In this issue we encounter three brave women, bold travellers who set off for distant corners of the world with bags full of knowledge. Giovanna Fuggetta Marcolongo is a geologist and expert traveller who combines adventure and research in the naturalistic and ethnographic fields. When only just over twenty, she left Padua with her husband to drive to India. After a degree in Oriental languages and literature, she visited and described various countries and peoples, producing so many essays that this page is too short to list them all. But I’m convinced that what we have published on page 162 is one of her most inspiring accounts, because the adventures of the seventh- century Chinese pilgrim Hsuan-tsang are truly stirring. While reading the article I had to pause after each paragraph to try and imagine the impractical reaches this erudite Buddhist sage had explored in a region beset by dangers, as it still is today.

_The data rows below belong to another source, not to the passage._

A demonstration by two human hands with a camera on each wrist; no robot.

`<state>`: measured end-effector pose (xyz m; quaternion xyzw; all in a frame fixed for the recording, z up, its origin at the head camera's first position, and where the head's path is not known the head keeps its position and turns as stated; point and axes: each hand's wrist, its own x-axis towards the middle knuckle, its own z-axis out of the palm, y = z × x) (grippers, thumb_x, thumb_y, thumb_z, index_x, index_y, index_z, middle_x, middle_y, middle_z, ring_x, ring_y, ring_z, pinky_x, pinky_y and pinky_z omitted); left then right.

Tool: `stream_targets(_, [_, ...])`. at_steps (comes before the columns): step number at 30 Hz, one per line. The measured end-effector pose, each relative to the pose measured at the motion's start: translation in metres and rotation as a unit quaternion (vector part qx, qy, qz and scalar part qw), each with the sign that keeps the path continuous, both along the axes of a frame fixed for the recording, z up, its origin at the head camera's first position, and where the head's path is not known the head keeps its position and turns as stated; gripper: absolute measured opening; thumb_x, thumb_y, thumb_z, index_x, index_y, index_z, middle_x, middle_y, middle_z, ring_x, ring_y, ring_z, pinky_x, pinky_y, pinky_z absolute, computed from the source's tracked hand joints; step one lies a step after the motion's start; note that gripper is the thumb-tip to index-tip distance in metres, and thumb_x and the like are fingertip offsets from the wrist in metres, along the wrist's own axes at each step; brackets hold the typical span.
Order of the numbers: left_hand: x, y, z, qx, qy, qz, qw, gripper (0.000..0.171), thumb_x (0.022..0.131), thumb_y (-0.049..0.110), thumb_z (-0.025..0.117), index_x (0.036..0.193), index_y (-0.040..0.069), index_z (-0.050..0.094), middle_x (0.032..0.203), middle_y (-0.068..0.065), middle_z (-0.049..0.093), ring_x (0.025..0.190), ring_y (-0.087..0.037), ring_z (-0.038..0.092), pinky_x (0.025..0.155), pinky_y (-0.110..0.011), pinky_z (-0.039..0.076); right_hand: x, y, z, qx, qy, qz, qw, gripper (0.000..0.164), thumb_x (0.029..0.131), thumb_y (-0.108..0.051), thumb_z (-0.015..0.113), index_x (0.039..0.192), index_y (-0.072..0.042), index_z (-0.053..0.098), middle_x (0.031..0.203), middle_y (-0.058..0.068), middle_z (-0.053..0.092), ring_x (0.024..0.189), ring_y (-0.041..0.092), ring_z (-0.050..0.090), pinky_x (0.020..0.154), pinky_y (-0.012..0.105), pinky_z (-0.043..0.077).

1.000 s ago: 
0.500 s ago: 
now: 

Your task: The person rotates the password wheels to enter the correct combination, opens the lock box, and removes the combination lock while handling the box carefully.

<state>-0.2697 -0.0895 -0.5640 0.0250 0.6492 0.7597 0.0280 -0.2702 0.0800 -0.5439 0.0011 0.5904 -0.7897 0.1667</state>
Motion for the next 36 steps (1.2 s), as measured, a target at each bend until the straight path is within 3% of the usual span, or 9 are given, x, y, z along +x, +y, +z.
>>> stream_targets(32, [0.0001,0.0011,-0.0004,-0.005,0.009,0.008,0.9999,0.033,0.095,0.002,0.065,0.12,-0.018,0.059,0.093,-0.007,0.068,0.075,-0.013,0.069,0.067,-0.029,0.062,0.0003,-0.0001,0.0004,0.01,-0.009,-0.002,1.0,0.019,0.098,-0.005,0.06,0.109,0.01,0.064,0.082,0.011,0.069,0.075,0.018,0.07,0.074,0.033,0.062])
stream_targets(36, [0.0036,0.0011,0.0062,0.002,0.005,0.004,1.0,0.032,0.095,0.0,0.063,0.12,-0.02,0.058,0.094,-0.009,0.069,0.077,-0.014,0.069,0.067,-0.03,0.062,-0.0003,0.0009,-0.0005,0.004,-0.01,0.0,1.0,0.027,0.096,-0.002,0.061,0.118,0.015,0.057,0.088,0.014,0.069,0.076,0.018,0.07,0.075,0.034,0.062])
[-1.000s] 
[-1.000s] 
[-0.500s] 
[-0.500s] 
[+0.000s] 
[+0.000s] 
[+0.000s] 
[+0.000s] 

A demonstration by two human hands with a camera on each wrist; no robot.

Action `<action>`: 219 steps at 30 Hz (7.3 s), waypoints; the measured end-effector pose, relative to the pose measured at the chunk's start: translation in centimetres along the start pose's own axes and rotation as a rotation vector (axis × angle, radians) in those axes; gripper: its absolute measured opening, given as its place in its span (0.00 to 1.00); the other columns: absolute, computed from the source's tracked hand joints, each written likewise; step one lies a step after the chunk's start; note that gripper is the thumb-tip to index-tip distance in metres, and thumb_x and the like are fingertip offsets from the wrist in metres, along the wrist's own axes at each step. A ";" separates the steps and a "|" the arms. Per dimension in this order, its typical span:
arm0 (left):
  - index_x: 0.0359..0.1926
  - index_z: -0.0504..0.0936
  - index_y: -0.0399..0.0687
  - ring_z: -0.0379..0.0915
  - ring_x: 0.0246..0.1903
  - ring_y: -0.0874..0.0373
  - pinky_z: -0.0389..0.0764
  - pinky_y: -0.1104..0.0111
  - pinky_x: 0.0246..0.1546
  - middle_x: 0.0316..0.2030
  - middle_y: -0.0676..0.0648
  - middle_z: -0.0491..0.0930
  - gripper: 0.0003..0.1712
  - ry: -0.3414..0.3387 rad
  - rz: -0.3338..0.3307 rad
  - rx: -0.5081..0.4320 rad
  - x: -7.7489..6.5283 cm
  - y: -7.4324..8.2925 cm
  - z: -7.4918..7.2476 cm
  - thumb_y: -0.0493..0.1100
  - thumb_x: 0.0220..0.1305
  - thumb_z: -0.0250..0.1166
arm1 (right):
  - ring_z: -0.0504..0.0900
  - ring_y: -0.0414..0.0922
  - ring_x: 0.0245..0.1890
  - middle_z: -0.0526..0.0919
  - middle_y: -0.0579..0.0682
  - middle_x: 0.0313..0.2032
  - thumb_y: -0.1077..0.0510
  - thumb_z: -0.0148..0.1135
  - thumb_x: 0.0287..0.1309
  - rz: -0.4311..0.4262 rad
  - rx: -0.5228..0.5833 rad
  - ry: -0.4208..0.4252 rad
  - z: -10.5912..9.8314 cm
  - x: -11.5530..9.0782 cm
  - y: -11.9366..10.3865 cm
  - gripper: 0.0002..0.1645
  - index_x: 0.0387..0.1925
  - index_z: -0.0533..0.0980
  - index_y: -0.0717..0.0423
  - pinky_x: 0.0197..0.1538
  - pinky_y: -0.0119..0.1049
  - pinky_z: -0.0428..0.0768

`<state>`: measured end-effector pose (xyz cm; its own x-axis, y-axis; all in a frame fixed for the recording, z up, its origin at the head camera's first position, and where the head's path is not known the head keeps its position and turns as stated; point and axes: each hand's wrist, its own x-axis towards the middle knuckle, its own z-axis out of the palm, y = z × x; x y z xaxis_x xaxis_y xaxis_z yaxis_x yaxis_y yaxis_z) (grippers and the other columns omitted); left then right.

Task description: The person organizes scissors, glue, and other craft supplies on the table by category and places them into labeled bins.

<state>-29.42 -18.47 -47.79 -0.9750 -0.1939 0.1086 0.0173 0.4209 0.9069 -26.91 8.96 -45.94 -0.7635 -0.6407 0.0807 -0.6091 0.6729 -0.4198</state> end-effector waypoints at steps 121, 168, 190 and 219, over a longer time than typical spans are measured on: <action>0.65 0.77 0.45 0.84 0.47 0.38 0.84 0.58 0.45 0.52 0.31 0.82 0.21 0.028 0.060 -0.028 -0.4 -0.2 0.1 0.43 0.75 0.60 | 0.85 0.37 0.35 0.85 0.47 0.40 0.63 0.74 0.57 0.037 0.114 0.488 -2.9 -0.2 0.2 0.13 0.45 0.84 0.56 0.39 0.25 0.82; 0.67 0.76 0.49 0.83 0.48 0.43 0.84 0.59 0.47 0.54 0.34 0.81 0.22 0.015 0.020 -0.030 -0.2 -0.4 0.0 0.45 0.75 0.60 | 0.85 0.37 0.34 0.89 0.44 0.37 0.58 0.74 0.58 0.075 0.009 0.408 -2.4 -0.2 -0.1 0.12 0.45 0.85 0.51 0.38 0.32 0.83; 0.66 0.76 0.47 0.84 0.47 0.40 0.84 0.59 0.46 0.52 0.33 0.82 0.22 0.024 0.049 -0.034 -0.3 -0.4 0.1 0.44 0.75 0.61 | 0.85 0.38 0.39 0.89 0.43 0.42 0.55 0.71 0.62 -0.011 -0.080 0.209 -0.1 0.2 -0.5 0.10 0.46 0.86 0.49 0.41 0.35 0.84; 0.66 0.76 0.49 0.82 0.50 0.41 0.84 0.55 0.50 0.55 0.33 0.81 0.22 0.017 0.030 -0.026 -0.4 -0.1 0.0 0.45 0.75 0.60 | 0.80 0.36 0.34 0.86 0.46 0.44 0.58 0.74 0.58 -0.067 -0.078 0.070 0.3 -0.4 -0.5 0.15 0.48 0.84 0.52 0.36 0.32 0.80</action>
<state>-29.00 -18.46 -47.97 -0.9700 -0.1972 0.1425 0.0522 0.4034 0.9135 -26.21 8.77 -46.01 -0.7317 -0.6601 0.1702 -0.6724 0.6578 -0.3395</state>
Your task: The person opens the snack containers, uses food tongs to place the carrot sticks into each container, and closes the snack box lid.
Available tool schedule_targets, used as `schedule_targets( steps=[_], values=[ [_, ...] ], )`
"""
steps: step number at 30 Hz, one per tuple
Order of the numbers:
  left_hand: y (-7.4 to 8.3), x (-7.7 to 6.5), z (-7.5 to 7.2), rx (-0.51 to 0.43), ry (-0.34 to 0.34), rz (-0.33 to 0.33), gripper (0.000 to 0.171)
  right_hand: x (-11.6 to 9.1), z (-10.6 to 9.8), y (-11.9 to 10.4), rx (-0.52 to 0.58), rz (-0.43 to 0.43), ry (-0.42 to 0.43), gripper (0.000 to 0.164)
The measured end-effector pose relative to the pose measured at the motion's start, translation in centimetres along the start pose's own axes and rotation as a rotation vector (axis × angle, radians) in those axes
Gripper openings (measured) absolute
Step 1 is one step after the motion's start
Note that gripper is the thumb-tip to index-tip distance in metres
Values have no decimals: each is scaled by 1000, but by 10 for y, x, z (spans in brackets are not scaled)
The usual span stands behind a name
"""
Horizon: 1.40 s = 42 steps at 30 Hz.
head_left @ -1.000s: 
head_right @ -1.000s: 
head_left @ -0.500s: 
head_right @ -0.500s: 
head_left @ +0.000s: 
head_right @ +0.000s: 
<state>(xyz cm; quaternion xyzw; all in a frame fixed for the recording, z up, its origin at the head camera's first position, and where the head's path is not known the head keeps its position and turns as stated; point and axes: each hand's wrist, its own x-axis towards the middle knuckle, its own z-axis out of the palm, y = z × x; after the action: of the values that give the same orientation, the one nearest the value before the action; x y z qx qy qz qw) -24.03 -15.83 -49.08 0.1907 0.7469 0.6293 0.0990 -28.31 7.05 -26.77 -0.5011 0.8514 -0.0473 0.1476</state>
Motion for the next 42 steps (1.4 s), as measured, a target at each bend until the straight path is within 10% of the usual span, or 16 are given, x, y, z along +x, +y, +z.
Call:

Francesca Mascotto’s Tibet is no less fascinating. A biologist and photographer, she has widely travelled to study the cultures of the peoples of Asia and Africa and was the first Western women to document the Tiji ceremony, a sacred performance held at Lo Manthang, the capital of Mustang, a little piece of Tibet in Nepal. On page 36, Mascotto describes how she managed to reach a forbidden region where she met the “peoples of solitude”, the indomitable tribes of noble bandits who “so they say – rob from the rich to give to the poor and, according to legend, were the forefathers of the Native Americans, who had crossed over to America before the continents were separated by the Bering Strait.

Leaping from Asia to Africa we land in Namibia. Still largely unknown to Europeans, this poverty-stricken country has a landscape of harsh beauty, including the Fish River Canyon, 161 kilometres long and 27 kilometres wide. Our guide this time is Mariagrazia Raffele, a journalist, head of the Nuova Venezia editorial staff and correspondent for La Stampa. Among the wonders she describes are the Huns Mountains with graffiti dating back 80,000 years and whose peaks were used for an unusual communications system.

Next, we take an only apparently more frivolous break as Gabriele Rossi-Osmida surveys “Casanova’s women”. His article on page 134 is not only a zestful account of the Venetian’s remarkable adventures but also gives due weight to his talent as a fine writer, now the subject of studies almost as inexhaustible as the memoirs of the self- styled “Knight of Seingalt” himself.

An archaeologist Gabriel Rossi-Osmida has always been a member of the Ligabue Study and Research Centre, and is as familiar to our readers as Bruno Berti, a naturalist, researcher and collaborator with the Venetian Society of Natural Sciences. On page 112 he describes the wondrous secrets of amber.

On the frontispiece of Ligabue Magazine is the phrase “for people who travel the world”, which brings us to Willy Fassio, an expert on cultural and ethnographic travel. His organisation Tucano Viaggi Ricerca explores and takes people on journeys through all the regions in the world. On page 90 you can read his thoughts on the travel phenomenon.